The bank will be setting up a separate team and infrastructure for this service line. Citibank did not respond to ET’s query.

“The average tenure of LRD may be in the range of 5-7 years,” said one of the persons cited above.

LRD remains a key focus area for Citigroup globally. However, it is not in the product kitty for India. With the India business going through a rejig, this could well give a boost to Citi’s growing institutional approach.

The real estate sector’s contribution to India’s (GDP) is estimated to increase to about 13% by 2028. Developers have been finding it tough to arrange funding at a reasonable rate. Structured products like LRD will likely ensure liquidity in the future for the sector. Banks are traditionally risk-averse in extending builder loans.

Many people own commercial spaces and offer them on lease. ICICI Bank, the country’s largest private lender by asset size, offers LRD loans at interest rates starting at 8.85% per annum. Besides, non-banking finance companies like Bajaj Finserv, too, offer LRD credit.

Net leasing of commercial office spaces across the country will likely expand 12-18% to 25-30 million square feet (msf) next fiscal, riding on a low base of the current fiscal, a gradual return of tenants to offices, and improvement in the macroeconomic situation, a Crisil said in a report earlier in the year.

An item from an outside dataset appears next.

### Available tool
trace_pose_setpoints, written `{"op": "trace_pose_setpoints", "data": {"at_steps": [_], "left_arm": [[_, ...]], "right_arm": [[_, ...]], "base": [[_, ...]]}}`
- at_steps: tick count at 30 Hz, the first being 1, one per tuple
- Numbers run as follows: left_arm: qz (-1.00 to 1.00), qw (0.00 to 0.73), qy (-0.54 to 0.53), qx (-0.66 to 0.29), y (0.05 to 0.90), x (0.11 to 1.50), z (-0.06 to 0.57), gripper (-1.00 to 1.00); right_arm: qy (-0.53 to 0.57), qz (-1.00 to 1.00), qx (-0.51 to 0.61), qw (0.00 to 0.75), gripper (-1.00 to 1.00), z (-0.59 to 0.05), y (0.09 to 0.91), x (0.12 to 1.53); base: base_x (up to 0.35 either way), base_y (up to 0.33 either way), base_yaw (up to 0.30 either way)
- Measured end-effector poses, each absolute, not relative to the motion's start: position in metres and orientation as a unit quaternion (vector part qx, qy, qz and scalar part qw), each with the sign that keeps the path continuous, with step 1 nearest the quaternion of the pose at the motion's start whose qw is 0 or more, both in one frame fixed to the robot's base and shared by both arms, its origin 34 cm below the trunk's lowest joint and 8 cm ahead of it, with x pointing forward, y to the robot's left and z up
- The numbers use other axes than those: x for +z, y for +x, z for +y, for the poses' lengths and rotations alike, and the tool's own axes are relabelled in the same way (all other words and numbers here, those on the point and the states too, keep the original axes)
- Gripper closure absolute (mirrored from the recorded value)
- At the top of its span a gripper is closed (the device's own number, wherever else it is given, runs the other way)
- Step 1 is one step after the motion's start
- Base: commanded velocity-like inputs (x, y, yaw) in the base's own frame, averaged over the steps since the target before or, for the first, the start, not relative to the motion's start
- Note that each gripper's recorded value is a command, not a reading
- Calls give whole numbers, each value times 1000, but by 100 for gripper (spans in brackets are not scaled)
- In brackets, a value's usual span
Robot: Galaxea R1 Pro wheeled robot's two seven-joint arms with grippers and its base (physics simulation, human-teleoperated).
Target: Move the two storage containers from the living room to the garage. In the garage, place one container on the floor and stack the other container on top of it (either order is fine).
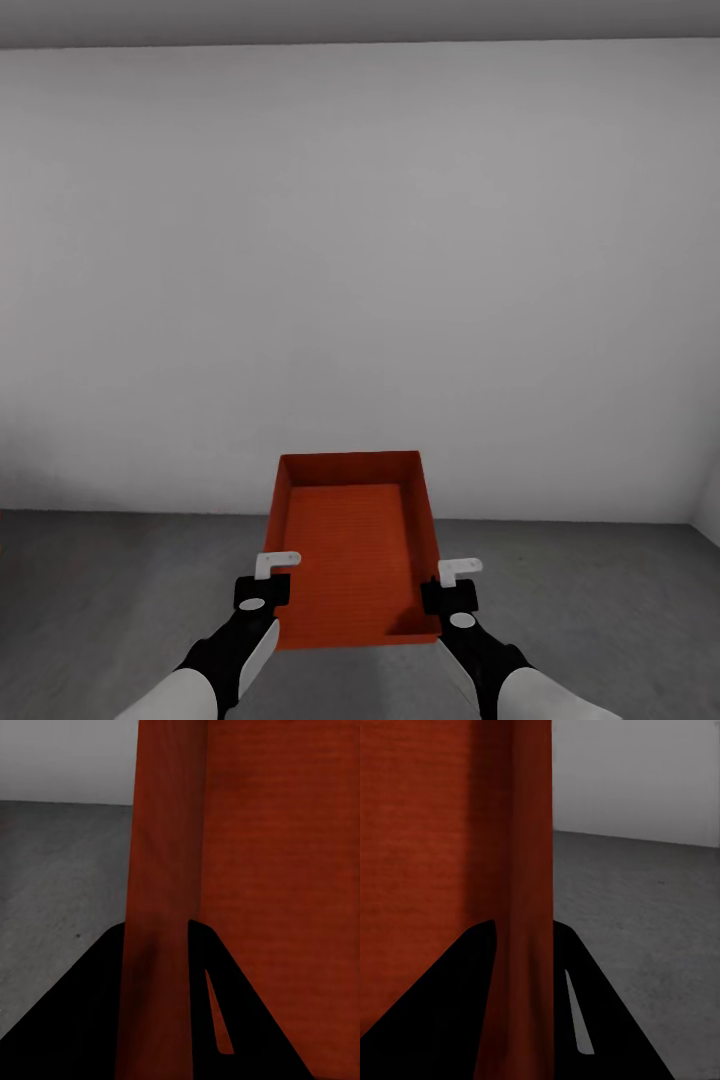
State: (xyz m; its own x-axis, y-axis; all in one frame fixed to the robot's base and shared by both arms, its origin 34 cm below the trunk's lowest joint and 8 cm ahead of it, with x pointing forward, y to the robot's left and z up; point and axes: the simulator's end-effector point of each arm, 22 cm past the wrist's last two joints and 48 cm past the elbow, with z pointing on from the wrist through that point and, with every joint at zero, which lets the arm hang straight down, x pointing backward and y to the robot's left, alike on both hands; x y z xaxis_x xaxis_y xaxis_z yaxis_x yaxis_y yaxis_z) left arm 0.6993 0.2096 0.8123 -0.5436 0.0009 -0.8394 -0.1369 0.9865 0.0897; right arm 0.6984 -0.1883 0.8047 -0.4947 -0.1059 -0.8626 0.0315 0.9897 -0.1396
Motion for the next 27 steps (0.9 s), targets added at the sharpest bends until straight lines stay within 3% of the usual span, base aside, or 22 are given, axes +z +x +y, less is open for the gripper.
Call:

In India, LRD is usually availed of by developers and owners of office and retail real estate projects. Of these, retail malls alone have availed over ₹70,000 crore worth of funding through this route across the country. This financing model is expected to continue growing as it is an attractive option for project owners to support their high capex requirements at relatively lower costs with the help of their existing cash flows and tangible secured assets.